Welcome to the machine

Philippe Milcent (rédacteur en chef du JSOP)

Publié le mardi 01 mai 2007

Philippe Milcent

 

La révolution technologique a balayé toute une catégorie de professions dont les compétences et le savoir-faire étaient souvent admirables. Exit les typographes qui, avec une dextérité et une rapidité stupéfiantes, étalaient les caractères d'imprimerie pour composer des mots qui allaient former un journal ou un livre. Exit mon photographe de quartier, qui développait avec art mes pellicules professionnelles, parti pour cause de retraite anticipée. Qui sait ce que deviendront, demain, les magasins et leur vitrine avec l'avènement du commerce en ligne ?

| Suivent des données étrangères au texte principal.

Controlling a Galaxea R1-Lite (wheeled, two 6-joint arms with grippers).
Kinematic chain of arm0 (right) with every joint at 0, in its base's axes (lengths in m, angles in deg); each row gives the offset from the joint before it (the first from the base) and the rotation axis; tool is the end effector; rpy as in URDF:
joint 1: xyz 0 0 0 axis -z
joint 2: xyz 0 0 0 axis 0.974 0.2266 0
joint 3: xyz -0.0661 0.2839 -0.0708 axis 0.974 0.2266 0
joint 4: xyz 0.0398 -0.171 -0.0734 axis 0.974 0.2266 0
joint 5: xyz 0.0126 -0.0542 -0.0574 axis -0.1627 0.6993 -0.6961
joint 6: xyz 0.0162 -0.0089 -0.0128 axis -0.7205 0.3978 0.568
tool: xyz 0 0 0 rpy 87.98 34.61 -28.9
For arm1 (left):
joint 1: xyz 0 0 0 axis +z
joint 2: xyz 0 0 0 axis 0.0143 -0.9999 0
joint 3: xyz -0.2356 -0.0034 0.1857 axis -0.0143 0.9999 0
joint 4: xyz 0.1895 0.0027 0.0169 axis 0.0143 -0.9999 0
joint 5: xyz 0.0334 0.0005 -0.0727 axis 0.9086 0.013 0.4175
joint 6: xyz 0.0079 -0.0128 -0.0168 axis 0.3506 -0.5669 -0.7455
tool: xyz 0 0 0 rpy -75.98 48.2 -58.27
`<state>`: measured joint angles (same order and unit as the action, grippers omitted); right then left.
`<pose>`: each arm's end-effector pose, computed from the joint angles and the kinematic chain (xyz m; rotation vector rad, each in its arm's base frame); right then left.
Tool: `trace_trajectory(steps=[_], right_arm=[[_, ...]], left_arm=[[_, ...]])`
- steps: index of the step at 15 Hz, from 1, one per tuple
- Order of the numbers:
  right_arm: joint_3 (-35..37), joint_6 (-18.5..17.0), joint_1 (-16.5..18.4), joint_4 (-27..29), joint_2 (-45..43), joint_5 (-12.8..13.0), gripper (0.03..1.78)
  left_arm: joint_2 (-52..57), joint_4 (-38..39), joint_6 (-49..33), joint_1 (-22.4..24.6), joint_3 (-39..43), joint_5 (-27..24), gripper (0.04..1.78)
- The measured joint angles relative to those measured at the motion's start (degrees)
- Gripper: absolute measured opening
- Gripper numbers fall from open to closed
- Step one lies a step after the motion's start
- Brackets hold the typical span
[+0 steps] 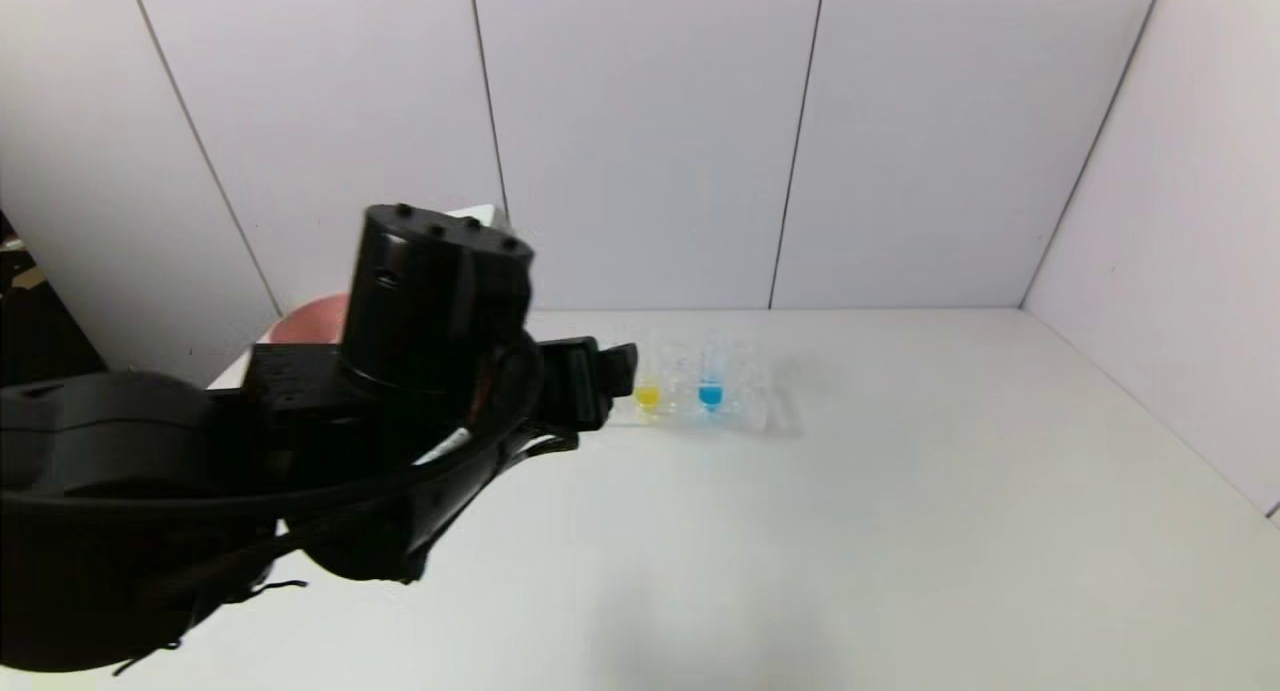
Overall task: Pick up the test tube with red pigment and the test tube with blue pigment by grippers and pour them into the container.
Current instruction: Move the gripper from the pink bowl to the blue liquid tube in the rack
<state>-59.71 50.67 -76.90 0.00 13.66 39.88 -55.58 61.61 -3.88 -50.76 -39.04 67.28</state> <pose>-0.0229 -0.0009 0.0757 0.0884 -0.0045 -0.0378 0.2019 -0.2214 0.2273 -0.2593 0.3340 -0.2276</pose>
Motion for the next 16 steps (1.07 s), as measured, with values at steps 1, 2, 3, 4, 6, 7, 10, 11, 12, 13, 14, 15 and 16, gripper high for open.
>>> trace_trajectory(steps=[1, 2, 3, 4, 6, 7, 10, 11, 12, 13, 14, 15, 16], right_arm=[[0.0, 0.0, 0.0, 0.0, 0.0, 0.0, 1.77], [0.0, 0.0, 0.0, 0.0, 0.0, 0.0, 1.77], [0.0, 0.0, 0.0, 0.0, 0.0, 0.0, 1.77], [0.0, 0.0, 0.0, 0.0, 0.0, 0.0, 1.77], [0.0, 0.0, 0.0, 0.0, 0.0, 0.0, 1.77], [0.0, 0.0, 0.0, 0.0, 0.0, 0.0, 1.77], [0.0, 0.0, 0.0, 0.0, 0.0, 0.0, 1.77], [0.0, 0.0, 0.0, 0.0, 0.0, 0.0, 1.77], [0.0, 0.0, 0.0, 0.0, 0.0, 0.0, 1.77], [0.0, 0.0, 0.0, 0.0, 0.0, 0.0, 1.77], [0.0, 0.0, 0.0, 0.0, 0.0, 0.0, 1.77], [0.0, 0.0, 0.0, 0.0, 0.0, 0.0, 1.77], [0.0, 0.0, 0.0, 0.0, 0.0, 0.0, 1.77]], left_arm=[[-2.9, -0.8, -0.2, -2.0, -3.5, 2.6, 1.76], [-5.6, -2.1, -0.3, -3.6, -6.9, 4.7, 1.76], [-8.3, -3.5, -0.4, -5.1, -10.4, 6.4, 1.76], [-11.0, -4.9, -0.5, -6.4, -13.6, 8.0, 1.76], [-16.6, -7.1, -0.9, -8.5, -19.6, 11.3, 1.76], [-19.5, -7.6, -1.1, -9.1, -22.0, 13.0, 1.76], [-26.3, -7.9, -1.5, -10.2, -26.9, 16.1, 1.76], [-28.0, -7.8, -1.4, -10.6, -28.2, 16.8, 1.76], [-29.2, -7.8, -1.4, -10.9, -29.4, 17.1, 1.76], [-30.4, -7.7, -1.2, -11.1, -30.4, 17.2, 1.76], [-31.4, -7.8, -1.1, -11.2, -31.3, 17.2, 1.76], [-32.4, -7.9, -0.9, -11.2, -32.2, 17.4, 1.76], [-33.3, -8.0, -0.8, -11.3, -33.2, 17.5, 1.76]])
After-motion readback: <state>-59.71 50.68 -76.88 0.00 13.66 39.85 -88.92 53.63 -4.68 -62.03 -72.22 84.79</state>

Et nous dans tout cela ? Bien sûr, l'informatique est devenue une aide précieuse, mais aucun logiciel ne saurait poser un diagnostic, aucun appareil mettre en forme et obturer un système canalaire complexe, prendre une empreinte ou poser un implant.

Le danger ne tient pas à ce qu'une machine puisse nous remplacer, mais bien plutôt à ce que les rouages d'une vaste machine bureaucratique ne confisquent notre responsabilité de praticiens et n'entravent la liberté qui va avec. Notre vocation essentielle consiste, en fonction des données actuelles de la science, à prodiguer les meilleurs soins. Mais améliorer sa prestation nécessite d'améliorer le plateau technique y afférent et majore les coûts. Dans ce contexte, le meilleur service rendu au patient peut parfaitement aller dans le sens de l'intérêt particulier du praticien.

Mais qui peut entraver cet objectif qualitatif et décider, à notre place, de ce qui est bon pour nos patients et pour nous ? Peut-on, par le jeu compliqué des prélèvements et d´une redistribution technocratique, paperassière et humiliante, nous enfermer dans un système que nous ne contrôlons plus et dont nous devrions pourtant rester maîtres ?

Notre profession se doit d'être responsable, chaque praticien doit disposer d'un espace de liberté.

Pouvons-nous encore culpabiliser au motif que nous travaillons pour la santé et que nous avons une réputation de nantis ? Valons-nous moins, en termes de compétences et de service à la société, qu'un joueur de football ou qu'un animateur de télévision ?

Car, il y a une chose que nous ne devons jamais oublier : nous ne sommes pas seulement responsables, nous sommes irremplaçables.